Our good friends Sonia and Ben (not their real names) recently experienced their third miscarriage. Over dinner the other night, Ben said to us, “You know what it is I’m having trouble with?  It’s how to deal with other people’s view of us as a childless couple. Some people think it’s tragic and that our lives must be empty without children. Other people think we’re irresponsible and immature, prancing around having a fun, carefree life while they slog away at the chores of parenthood.”

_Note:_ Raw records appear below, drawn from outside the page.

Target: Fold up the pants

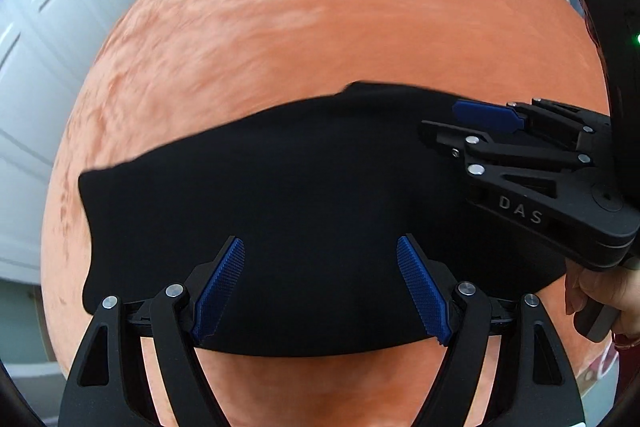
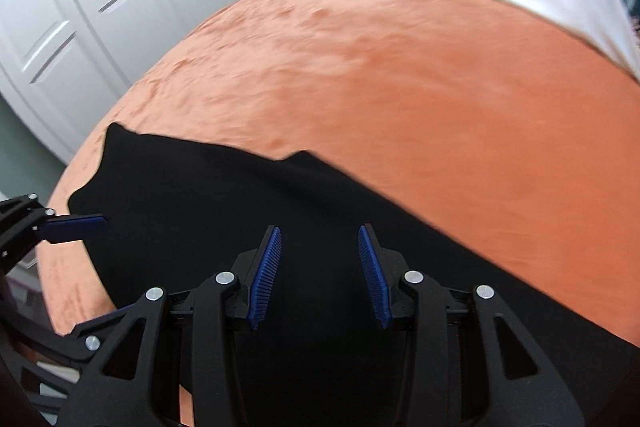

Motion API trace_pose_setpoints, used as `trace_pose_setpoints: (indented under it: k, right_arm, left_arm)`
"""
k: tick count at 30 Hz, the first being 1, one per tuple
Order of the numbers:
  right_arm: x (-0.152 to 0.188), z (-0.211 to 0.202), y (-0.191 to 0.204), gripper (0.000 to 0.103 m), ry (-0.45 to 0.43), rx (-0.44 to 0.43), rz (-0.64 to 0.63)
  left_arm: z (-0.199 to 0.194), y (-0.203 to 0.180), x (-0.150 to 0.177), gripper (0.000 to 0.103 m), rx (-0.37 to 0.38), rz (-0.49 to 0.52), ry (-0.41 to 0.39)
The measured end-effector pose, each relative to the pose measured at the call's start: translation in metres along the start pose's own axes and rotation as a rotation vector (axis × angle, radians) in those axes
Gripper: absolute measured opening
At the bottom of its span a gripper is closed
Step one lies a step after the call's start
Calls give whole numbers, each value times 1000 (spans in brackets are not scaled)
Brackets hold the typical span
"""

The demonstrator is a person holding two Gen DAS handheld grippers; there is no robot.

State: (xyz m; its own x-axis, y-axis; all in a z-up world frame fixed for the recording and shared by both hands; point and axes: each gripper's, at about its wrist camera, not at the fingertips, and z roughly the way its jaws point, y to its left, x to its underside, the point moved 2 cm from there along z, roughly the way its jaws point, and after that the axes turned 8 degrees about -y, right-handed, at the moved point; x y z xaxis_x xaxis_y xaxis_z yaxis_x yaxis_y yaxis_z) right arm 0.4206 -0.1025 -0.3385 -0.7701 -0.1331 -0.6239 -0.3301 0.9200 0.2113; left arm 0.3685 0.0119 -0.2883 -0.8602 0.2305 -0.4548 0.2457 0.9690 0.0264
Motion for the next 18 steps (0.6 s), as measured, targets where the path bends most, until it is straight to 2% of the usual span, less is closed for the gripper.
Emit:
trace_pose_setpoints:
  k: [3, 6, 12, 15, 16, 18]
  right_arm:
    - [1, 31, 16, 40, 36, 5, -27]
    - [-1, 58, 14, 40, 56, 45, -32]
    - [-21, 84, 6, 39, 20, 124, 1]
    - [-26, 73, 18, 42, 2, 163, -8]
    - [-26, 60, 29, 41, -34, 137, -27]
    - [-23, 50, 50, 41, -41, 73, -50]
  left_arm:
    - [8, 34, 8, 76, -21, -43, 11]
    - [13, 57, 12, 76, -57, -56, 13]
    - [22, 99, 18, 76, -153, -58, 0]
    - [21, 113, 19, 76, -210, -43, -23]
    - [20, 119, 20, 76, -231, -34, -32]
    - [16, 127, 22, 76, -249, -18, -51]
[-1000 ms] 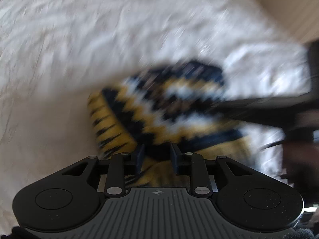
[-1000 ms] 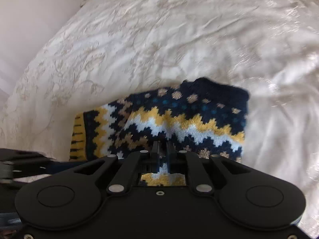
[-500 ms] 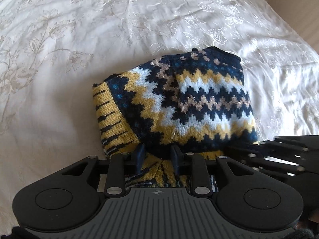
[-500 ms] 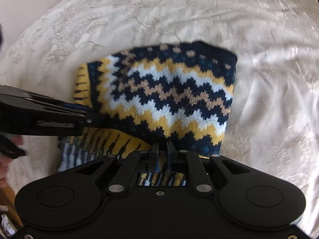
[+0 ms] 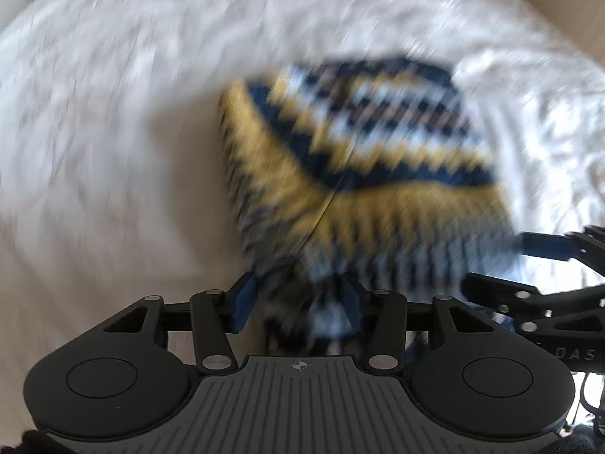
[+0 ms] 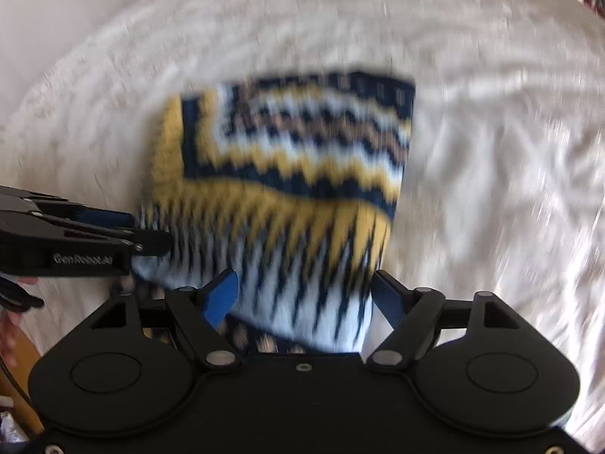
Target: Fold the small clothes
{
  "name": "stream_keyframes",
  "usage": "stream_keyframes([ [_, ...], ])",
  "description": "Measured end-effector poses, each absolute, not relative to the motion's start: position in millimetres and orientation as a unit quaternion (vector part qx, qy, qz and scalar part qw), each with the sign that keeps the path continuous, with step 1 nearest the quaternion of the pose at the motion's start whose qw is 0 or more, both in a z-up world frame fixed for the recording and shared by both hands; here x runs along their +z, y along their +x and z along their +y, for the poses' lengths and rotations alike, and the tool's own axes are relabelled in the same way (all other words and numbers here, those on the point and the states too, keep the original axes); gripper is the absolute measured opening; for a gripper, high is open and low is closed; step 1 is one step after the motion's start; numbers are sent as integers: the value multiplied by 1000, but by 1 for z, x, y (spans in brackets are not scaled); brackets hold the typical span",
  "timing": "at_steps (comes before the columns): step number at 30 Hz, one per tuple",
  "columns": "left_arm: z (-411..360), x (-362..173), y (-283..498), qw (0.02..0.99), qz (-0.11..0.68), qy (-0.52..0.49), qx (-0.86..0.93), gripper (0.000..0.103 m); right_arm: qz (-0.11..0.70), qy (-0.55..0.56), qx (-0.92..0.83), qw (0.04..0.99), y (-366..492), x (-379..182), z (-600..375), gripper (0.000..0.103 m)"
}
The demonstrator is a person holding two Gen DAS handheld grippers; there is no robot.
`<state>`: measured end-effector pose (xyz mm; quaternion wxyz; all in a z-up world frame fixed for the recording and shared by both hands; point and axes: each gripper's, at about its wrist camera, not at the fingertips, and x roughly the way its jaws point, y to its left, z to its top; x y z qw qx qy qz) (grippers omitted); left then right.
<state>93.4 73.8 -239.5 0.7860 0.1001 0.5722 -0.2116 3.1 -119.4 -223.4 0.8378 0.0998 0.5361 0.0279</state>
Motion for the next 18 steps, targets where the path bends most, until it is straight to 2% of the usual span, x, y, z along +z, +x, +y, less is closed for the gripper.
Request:
stream_keyframes([
  [2,80,-250,94,778,588,84,-204,54,566,106,32,817,4,-240,-118,79],
  [8,85,-237,96,782,589,68,-194,55,568,136,29,811,-1,-232,-128,80],
  [9,86,-233,95,784,587,66,-192,56,561,134,31,816,-2,-226,-129,82],
  [11,87,-224,93,789,582,62,-186,69,545,138,32,827,-7,-213,-135,92],
  [12,87,-218,91,793,579,61,-182,71,537,142,32,831,-10,-207,-138,100],
  [13,87,-213,89,796,575,63,-178,75,527,148,31,837,-12,-200,-141,103],
  [18,84,-188,76,814,555,66,-158,79,493,166,16,854,-20,-172,-154,103],
])
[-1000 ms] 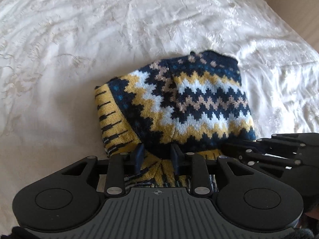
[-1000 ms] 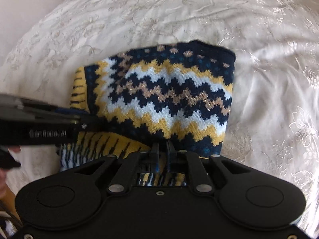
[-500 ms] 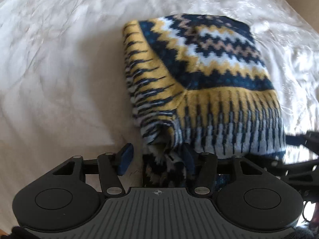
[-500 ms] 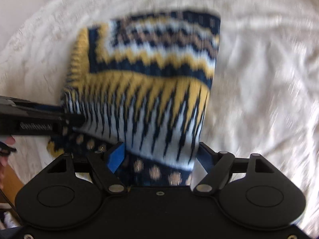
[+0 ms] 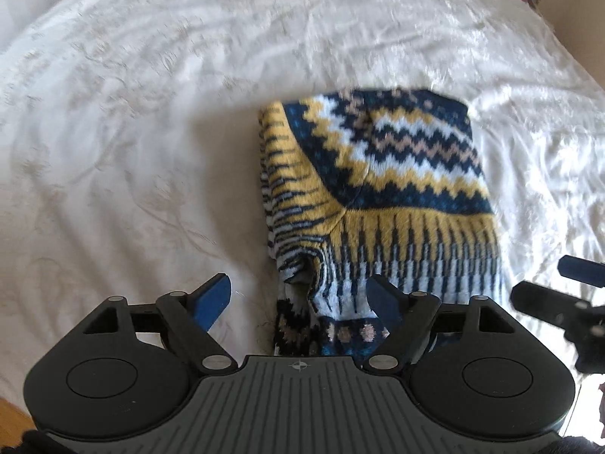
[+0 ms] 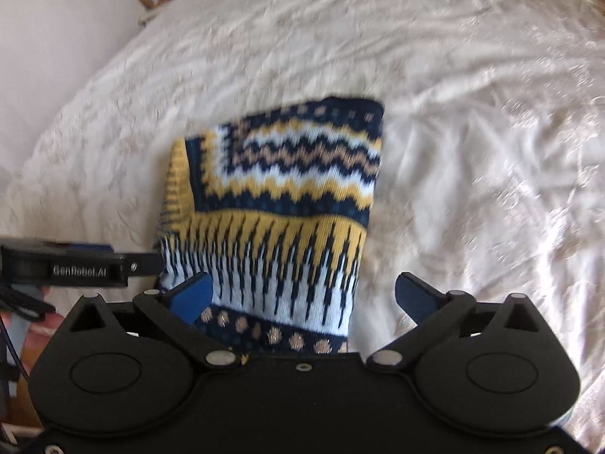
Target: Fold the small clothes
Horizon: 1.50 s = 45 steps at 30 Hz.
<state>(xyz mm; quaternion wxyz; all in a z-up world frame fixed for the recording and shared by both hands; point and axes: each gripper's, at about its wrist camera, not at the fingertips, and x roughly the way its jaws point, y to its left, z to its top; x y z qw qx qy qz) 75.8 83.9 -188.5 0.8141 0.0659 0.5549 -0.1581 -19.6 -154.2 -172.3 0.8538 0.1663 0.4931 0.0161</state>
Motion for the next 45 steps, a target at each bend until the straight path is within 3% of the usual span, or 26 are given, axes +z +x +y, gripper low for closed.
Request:
stream_keyframes([
  [20,90,-104,17,865,484,24,-131,79,434,119,5,893,-50,-108,-146,103],
  [31,89,-82,3,882,462,32,-90,78,418,125,8,900,-60,-95,-142,103],
  [37,82,-79,13,874,473,108,-20,78,414,132,1,900,-58,-93,-142,103],
  [45,89,-81,13,875,477,68,-50,78,419,132,2,898,-55,-93,-140,103],
])
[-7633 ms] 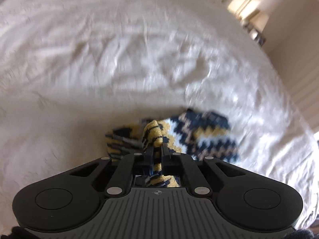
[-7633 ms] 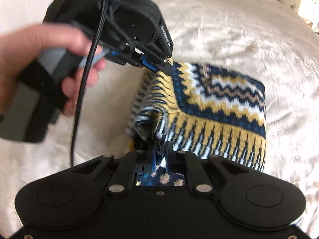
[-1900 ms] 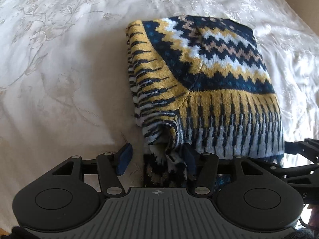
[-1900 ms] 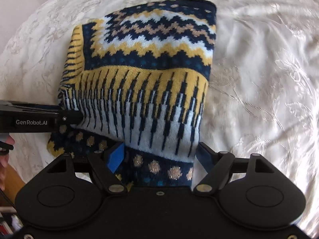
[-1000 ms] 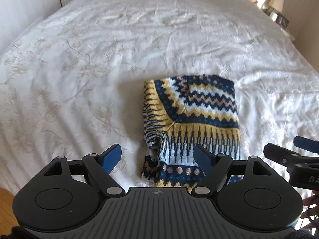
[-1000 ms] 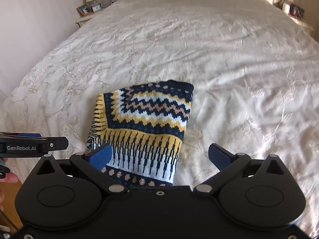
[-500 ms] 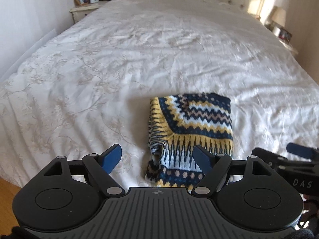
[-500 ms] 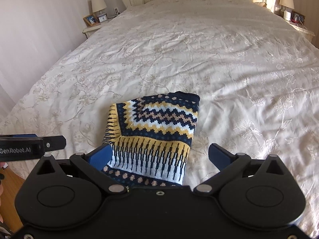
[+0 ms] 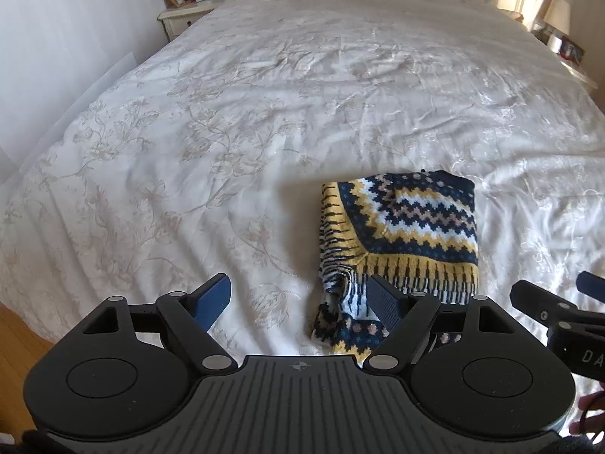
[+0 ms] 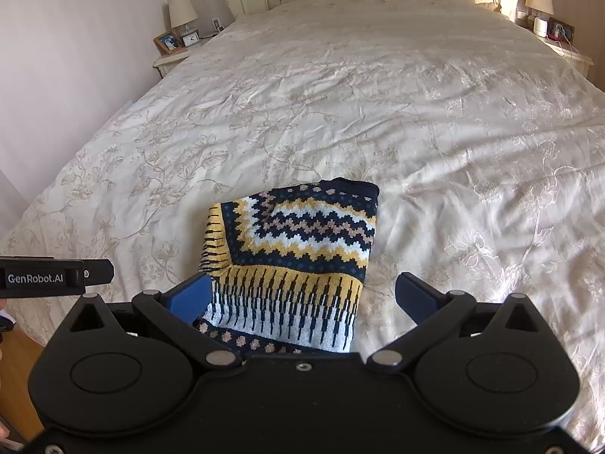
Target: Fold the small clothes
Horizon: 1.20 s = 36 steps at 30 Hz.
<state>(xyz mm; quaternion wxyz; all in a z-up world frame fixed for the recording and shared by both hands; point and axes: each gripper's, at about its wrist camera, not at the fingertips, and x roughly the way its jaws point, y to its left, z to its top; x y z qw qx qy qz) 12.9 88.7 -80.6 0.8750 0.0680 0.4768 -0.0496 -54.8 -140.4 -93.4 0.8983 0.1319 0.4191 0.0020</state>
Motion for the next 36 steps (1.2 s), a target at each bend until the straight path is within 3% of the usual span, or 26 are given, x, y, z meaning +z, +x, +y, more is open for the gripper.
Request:
stream_keyframes([
  [36,58,-104,4,839,538,53,-66,72,431,127,-17,893,-57,-102,-163,103],
])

It’s true. Most outside observers probably have no idea why we have no children. Here’s another situation in which wearing a sign would be useful: “Multiple miscarriages, hence no kids.”  And unlike infertility, which can often be treated through artificial insemination or other methods, miscarriages cannot be predicted or prevented. All we can do is read up on statistics, which we can then interpret as likelihood. We can keep trying, which is physically and emotionally exhausting, or we can walk that line between acceptance and giving up.

Of course, there is adoption. But that is costly, and requires an extensive process of evaluation and judgment. Both the cost and the process, I am told, are well worth it. Many of our friends have adopted children and they all assure us that it is a wonderful, joyous and rewarding venture. My husband and I have not ruled out that option but we aren’t ready to embark on that journey right now. Neither are Sonia and Ben, and in the meantime, as Ben wondered aloud for all of us, how do we handle the opinions of people who view us, the childless couples, with a combination of envy, pity and, possibly for some, scorn?

In my grandmother’s day, her sister, married and childless, was considered dirty, evil and un-Christian for not bearing children. With no explanation as to why she remained childless, she was viewed in our family as the black sheep, a sinner of sorts. I can only wonder what silent grief she bore her whole life.

In the end, I only hope that people who have children will think twice when wondering why some of us don’t have children. It’s not always due to a choice to remain carefree and to avoid responsibility. Nor is it always the tragedy of our lives. We grow to accept it. And even for those of us for whom it is the tragedy of our lives, still, we grow to accept it. We have to.

I wish, however, that miscarriages were not so secret, that they could be talked about without embarrassment, without judgment, without a sense of having spoken about something inappropriate and vaguely gory. Miscarriages are so very common, and they are so difficult to go through. But as with so many of life’s challenges, we must move on.